TASK: Copy out each line of the listing below that contains the word "camera".

GIVEN DATA:
^^^^

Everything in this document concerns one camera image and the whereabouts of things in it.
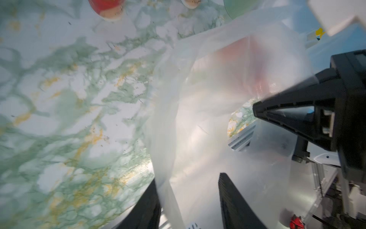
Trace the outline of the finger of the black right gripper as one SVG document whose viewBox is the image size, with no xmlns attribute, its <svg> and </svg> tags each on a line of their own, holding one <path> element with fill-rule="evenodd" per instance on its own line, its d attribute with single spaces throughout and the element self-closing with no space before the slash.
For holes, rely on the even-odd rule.
<svg viewBox="0 0 366 229">
<path fill-rule="evenodd" d="M 334 68 L 253 105 L 254 116 L 282 127 L 325 150 L 336 150 L 336 100 L 342 90 Z"/>
</svg>

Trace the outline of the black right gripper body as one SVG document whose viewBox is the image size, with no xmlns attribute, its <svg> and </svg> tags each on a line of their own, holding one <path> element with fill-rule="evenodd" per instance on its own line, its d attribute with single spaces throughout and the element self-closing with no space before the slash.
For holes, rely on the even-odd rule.
<svg viewBox="0 0 366 229">
<path fill-rule="evenodd" d="M 333 55 L 344 92 L 336 101 L 337 151 L 343 176 L 353 182 L 366 182 L 366 51 Z"/>
</svg>

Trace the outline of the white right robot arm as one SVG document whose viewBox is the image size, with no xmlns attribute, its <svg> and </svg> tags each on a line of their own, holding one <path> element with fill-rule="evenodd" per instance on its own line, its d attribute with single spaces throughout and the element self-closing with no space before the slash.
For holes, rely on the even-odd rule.
<svg viewBox="0 0 366 229">
<path fill-rule="evenodd" d="M 333 55 L 318 82 L 253 105 L 254 116 L 296 134 L 293 159 L 336 167 L 343 219 L 366 226 L 366 52 Z"/>
</svg>

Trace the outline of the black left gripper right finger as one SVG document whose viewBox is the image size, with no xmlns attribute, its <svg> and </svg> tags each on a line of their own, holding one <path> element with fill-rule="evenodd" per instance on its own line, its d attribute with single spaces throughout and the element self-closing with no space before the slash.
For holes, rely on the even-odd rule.
<svg viewBox="0 0 366 229">
<path fill-rule="evenodd" d="M 219 197 L 225 229 L 265 229 L 226 173 L 220 173 Z"/>
</svg>

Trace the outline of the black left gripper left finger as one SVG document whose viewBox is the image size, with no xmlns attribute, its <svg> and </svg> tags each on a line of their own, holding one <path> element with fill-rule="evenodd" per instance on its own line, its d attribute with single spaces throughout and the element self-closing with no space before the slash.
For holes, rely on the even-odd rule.
<svg viewBox="0 0 366 229">
<path fill-rule="evenodd" d="M 117 229 L 158 229 L 161 204 L 156 190 L 155 179 Z"/>
</svg>

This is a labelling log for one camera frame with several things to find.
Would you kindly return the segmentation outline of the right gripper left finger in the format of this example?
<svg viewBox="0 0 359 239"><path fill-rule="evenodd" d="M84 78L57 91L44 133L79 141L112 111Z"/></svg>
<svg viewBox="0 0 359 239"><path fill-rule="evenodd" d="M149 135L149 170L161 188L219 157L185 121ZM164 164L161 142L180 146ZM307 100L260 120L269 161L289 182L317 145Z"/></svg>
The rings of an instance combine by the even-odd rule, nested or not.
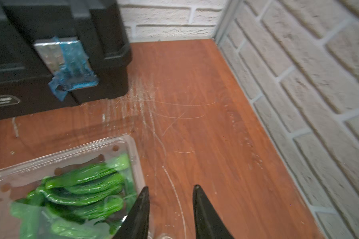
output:
<svg viewBox="0 0 359 239"><path fill-rule="evenodd" d="M150 194L145 186L121 228L112 239L147 239L150 222Z"/></svg>

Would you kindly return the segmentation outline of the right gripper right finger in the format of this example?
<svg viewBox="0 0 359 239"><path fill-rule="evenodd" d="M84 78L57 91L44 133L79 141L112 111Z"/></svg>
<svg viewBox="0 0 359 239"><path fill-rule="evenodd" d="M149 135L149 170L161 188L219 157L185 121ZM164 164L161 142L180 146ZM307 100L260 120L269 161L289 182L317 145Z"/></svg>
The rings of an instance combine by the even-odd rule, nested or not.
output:
<svg viewBox="0 0 359 239"><path fill-rule="evenodd" d="M197 239L233 239L200 185L193 188L192 202Z"/></svg>

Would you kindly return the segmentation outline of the clear pepper container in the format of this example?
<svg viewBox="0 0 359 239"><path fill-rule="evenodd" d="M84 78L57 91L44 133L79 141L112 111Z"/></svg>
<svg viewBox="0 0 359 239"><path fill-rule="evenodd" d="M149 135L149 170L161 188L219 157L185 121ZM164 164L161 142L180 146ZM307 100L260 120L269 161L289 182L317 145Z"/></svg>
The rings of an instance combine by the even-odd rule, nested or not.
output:
<svg viewBox="0 0 359 239"><path fill-rule="evenodd" d="M145 186L129 135L1 169L0 239L112 239Z"/></svg>

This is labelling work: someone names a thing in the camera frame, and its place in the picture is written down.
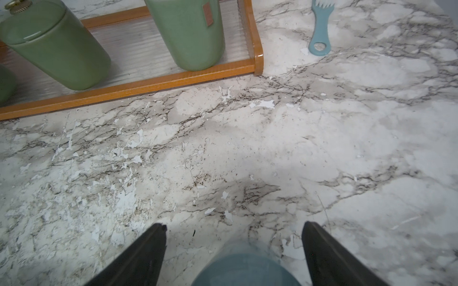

^^^^

OUTPUT:
Everything in this document concerns one camera image and the whereabouts of things in it.
This is a labelling log for one camera frame with several things to find.
This is labelling work: someone names a thing in the camera frame, and its place in the picture is written down.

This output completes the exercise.